In 1964 we formed the Kabataang Makabayan (Patriotic Youth), a comprehensive organization of students, young workers, young peasants and young professionals. This became practically the spearhead of campaigns to arouse, organize and mobilize the masses. It promoted the national united front against imperialism and local reaction. It helped to pave the way for the reestablishment of the Communist Party of the Philippines under the guidance of Marxism-Leninism-Mao Zedong Thought in December 1968 and the founding of the New People’s Army in March1969. It provided these two revolutionary forces with the nationwide basis for expansion.
The mass protests spearheaded by the Kabataang Makabayan often ranged from 5000 to 20,000 until the First Quarter Storm of 1970. This involved huge marches and rallies of 50,000 to 100,000 people in Manila every week from January to March in 1970 against the Marcos regime on various issues. The protest actions spread to the provinces. We can say that the foundation for the overthrow of the Marcos regime through gigantic mass actions was firmly established in 1970.
But Marcos forestalled his overthrow by engaging in brutal actions and by proclaiming martial law in 1972 in order to impose a fascist dictatorship on the people. The US and the puppet Marcos thought that they could put an end to the mass movement for national liberation and democracy. But the fascist dictatorship unwittingly served to strengthen the armed revolutionary movement. It forced the mass organizations to go underground and many of the mass activists to join the people’s army and spread the people’s war throughout the country.

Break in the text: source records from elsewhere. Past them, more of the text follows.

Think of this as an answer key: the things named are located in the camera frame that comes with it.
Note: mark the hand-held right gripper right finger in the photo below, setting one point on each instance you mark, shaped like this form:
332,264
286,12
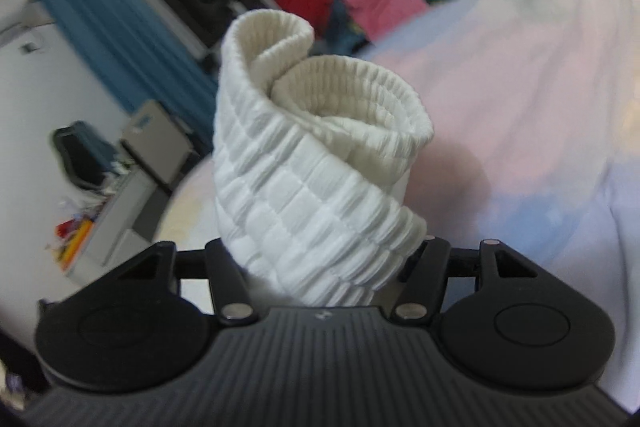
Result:
434,267

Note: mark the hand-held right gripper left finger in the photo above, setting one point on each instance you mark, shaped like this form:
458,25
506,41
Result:
222,267

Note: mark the white pants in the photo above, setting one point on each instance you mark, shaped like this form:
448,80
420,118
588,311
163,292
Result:
310,187

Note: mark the white dresser desk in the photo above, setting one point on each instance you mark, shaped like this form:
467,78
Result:
125,207

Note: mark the beige black-framed chair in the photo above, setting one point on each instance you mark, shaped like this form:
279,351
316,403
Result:
155,137

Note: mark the orange box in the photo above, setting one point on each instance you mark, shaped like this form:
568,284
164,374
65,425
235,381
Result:
75,239

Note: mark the wavy black-framed mirror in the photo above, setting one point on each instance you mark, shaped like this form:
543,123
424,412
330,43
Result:
80,157

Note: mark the bed with pastel sheet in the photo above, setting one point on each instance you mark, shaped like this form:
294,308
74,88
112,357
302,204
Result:
525,107

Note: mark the pink garment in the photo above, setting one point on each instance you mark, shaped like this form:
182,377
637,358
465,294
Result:
385,2

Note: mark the grey wall socket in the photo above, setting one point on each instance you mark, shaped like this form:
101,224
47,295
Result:
29,47

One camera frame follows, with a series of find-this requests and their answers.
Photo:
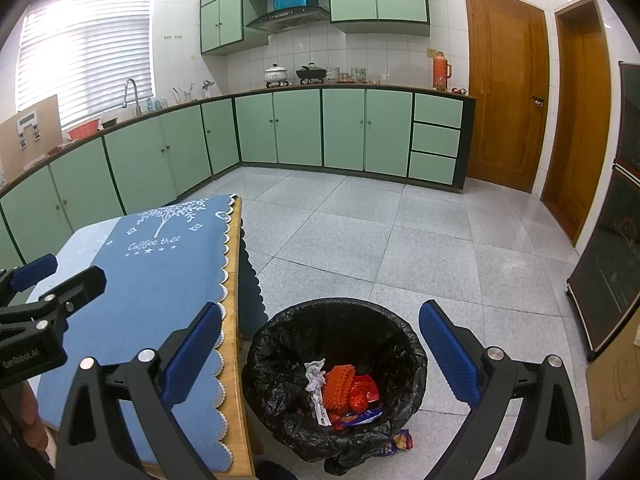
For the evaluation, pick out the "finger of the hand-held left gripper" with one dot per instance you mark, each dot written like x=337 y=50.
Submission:
x=80 y=290
x=32 y=270

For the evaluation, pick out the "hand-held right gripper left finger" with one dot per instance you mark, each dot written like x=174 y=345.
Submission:
x=192 y=345

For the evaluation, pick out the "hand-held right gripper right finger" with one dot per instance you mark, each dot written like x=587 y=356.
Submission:
x=450 y=355

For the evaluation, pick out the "black bag lined bin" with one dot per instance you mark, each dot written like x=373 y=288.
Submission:
x=280 y=340

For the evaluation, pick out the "red plastic bag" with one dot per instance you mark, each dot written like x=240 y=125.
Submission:
x=362 y=390

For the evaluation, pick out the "blue orange snack packet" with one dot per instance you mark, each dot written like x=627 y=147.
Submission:
x=360 y=416

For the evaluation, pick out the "orange foam fruit net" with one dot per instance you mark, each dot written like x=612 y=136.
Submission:
x=339 y=385

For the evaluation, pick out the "large white tissue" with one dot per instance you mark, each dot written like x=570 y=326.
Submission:
x=315 y=375

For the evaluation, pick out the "person's left hand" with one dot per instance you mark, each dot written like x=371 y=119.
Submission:
x=30 y=415

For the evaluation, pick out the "light blue tablecloth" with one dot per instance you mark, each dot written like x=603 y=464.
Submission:
x=80 y=245

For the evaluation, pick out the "cardboard box with white label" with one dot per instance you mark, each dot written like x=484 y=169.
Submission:
x=50 y=130

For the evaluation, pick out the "red plastic basin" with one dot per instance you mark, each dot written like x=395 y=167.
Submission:
x=84 y=130

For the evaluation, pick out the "flat cardboard sheet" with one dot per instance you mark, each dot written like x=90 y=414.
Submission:
x=615 y=390

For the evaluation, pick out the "dark glass cabinet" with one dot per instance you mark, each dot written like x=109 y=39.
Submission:
x=610 y=260

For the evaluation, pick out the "steel kitchen faucet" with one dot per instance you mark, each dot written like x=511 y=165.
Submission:
x=137 y=105

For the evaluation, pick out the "utensil holder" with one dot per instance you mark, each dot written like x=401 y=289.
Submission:
x=184 y=96

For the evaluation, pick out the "white window blind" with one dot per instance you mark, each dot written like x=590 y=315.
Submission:
x=85 y=55

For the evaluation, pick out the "white kettle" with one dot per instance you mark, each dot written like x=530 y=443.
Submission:
x=207 y=89

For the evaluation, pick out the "green lower kitchen cabinets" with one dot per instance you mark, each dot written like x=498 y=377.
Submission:
x=295 y=125

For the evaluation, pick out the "plain wooden door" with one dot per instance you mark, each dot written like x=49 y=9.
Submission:
x=580 y=125

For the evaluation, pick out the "orange thermos flask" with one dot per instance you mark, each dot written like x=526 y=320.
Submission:
x=440 y=72

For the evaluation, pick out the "white cooking pot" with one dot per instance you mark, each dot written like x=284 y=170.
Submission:
x=276 y=74

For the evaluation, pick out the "black wok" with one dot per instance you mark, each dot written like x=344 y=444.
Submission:
x=310 y=74

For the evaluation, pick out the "dark range hood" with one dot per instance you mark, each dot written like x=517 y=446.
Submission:
x=287 y=17

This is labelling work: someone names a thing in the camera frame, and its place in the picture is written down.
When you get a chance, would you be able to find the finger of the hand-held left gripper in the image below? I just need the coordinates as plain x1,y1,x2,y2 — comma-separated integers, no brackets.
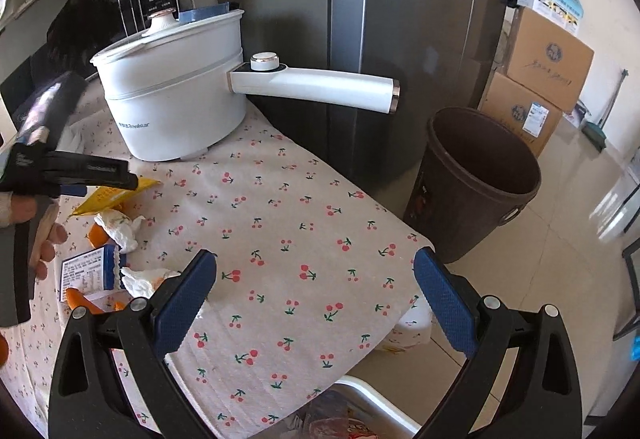
47,170,140,198
44,150,132,175

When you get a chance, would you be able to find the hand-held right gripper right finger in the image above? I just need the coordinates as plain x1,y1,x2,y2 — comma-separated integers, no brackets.
414,248,583,439

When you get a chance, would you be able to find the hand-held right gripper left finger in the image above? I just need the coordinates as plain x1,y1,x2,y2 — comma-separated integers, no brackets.
47,249,218,439

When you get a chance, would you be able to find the yellow snack packet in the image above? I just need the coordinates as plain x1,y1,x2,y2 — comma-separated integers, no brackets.
70,176,163,220

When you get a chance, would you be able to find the white tissue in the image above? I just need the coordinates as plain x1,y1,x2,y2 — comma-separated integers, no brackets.
120,266,183,300

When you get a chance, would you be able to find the floral tissue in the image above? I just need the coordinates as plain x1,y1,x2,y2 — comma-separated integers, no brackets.
94,212,147,254

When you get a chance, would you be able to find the blue milk carton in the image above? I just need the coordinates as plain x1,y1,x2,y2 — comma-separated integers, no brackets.
60,245,130,302

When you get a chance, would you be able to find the white plastic bin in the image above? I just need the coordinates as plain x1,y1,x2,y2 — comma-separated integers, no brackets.
292,376,423,439

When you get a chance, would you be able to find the person's left hand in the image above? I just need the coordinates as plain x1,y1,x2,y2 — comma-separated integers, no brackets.
0,193,69,282

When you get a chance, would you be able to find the floral plastic table cover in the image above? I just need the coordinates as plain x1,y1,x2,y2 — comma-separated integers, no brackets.
392,304,433,355

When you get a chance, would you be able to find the white electric cooking pot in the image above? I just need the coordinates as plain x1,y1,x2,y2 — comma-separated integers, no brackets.
90,8,402,162

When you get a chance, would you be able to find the brown plastic bin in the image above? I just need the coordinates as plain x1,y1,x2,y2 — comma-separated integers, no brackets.
402,106,542,265

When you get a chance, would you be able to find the cherry print tablecloth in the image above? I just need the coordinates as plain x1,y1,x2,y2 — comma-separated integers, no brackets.
0,84,436,439

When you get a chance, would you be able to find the blue booklet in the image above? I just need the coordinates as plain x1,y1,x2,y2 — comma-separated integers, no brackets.
177,2,231,22

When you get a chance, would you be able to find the cardboard box with white label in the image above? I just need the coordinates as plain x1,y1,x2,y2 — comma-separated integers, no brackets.
477,72,563,159

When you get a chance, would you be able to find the green broom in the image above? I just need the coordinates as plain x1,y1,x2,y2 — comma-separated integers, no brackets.
582,68,628,151

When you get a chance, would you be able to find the large cardboard box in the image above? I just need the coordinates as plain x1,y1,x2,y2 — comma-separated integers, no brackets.
501,6,595,115

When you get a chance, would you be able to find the grey refrigerator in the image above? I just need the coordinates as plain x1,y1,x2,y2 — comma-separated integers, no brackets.
210,0,516,225

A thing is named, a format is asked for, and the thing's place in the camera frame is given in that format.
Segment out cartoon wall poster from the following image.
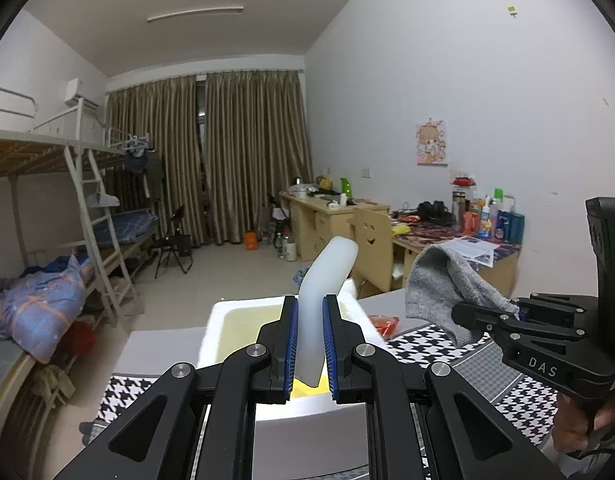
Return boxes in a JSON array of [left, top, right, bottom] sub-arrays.
[[415, 119, 449, 166]]

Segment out white air conditioner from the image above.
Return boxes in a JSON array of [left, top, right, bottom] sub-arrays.
[[64, 78, 100, 108]]

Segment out red cloth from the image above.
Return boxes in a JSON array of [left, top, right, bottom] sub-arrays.
[[67, 320, 97, 356]]

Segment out grey cloth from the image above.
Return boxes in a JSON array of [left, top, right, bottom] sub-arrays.
[[405, 244, 521, 348]]

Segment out wooden desk with printed cover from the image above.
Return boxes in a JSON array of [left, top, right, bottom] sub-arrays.
[[390, 207, 521, 301]]

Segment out person's right hand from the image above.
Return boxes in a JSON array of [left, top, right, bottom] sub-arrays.
[[552, 392, 595, 458]]

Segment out black folding chair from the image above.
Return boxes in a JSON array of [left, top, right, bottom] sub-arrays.
[[150, 205, 195, 279]]

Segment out ceiling tube light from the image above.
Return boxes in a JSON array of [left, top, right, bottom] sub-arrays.
[[147, 6, 244, 23]]

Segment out row of toiletry bottles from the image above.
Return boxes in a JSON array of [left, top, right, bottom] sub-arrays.
[[450, 172, 527, 243]]

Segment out wooden chair with smiley cutout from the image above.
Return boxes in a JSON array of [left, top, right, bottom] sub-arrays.
[[354, 203, 393, 296]]

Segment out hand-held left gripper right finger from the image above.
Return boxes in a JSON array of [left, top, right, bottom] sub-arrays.
[[322, 294, 568, 480]]

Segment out white metal bunk bed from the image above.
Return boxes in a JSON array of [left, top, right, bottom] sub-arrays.
[[0, 82, 153, 441], [104, 127, 160, 281]]

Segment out dark hanging clothes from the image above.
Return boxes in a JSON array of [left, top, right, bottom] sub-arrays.
[[124, 150, 165, 201]]

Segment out wooden desk with drawers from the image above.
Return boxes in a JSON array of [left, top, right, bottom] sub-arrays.
[[278, 190, 391, 261]]

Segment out brown curtain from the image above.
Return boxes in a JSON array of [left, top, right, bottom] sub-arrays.
[[107, 74, 208, 248], [204, 69, 313, 246]]

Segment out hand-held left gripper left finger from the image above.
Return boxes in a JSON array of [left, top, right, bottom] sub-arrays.
[[52, 295, 299, 480]]

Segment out white foam box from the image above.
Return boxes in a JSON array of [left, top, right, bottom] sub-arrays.
[[196, 280, 391, 480]]

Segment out blue patterned blanket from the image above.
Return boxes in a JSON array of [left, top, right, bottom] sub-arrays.
[[0, 255, 95, 363]]

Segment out printed paper sheets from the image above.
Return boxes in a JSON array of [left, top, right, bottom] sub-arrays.
[[440, 235, 501, 267]]

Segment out yellow foam fruit net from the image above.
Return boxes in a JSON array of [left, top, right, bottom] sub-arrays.
[[287, 379, 335, 403]]

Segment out red snack packet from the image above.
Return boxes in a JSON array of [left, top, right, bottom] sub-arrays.
[[367, 314, 401, 336]]

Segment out white foam sheet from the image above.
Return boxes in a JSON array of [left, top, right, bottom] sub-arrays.
[[292, 237, 359, 388]]

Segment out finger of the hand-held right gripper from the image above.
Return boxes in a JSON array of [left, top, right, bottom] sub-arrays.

Ultimately, the Marcos fascist regime fell as a result of sustained mass actions ranging from 50,000 to 500,000 participants repeatedly converging in Manila and thousands more thronging provincial capitals and cities from 1983 onwards. The mass actions peaked to 2 million participants on the Edsa alone in the days leading to the fall of Marcos. The fascist dictatorship lasted for 14 years because it had the support of the US, most of the bishops in the Catholic Church and most of the big compradors and landlords. The counterrevolutionary forces gave up their support for Marcos out of fear that the entire ruling system might be brought down with his regime by the growing revolutionary mass movement.
So far until now, the US and local reactionary forces have managed to preserve the reactionary ruling system. They always try to dress up all the regimes succeeding the Marcos regime as democratic. But these regimes continue the anti-national, anti-democratic and anti-people policies of Marcos and are hated by the people, because of the ceaseless deterioration of economic, social and political conditions and because of persistent corruption and repression. The militant mass movement succeeded in overthrowing the Estrada regime in 2001 and nearly overthrew the Arroyo regime.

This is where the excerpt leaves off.